FichteFoll commented 7 years ago

First off, Property Lists are XML.

So, the comment issue is a direct result of technically incorrect usage of hyphens within comments in XML. See also https://www.w3.org/TR/REC-xml/#sec-comments. Basically, XML comments must end on the first -- sequence encountered after <!-- (with -->). Thus, the plist/xml parser fails and reports an error. The only reason why this would work in ST is because it uses a less strict parser.

The second issue is due to another aspect of XML, namely its entities. If you need to write a < or a & character in any XML tag's content, you must either write these as &lt; or &amp;, like you do in HTML and similar, or you wrap the tag's content in <![CDATA[...]]>, where you specifically do not have to escape these. You'll need to take care of a potential ]]> sequence inside the string now, however.

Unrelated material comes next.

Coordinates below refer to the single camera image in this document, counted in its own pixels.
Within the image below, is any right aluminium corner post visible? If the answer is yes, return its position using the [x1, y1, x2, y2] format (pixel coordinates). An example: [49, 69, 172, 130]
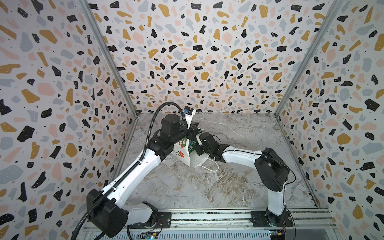
[274, 0, 343, 119]

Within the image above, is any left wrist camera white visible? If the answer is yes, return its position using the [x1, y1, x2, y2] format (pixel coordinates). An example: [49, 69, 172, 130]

After fixing these two issues in the source (by removing comments and properly escaping & characters), convertion is successful.


All in all, these are the result of a less strict Property List parser that ST uses compared to the one that is provided in Python's stdlib. I'm not going to work around any of these, because it is Doing The Correct Thing™ and going down the workaround road could lead to more and more issues that require workarounds. XML is an old and established standard and I don't see a reason to ignore it.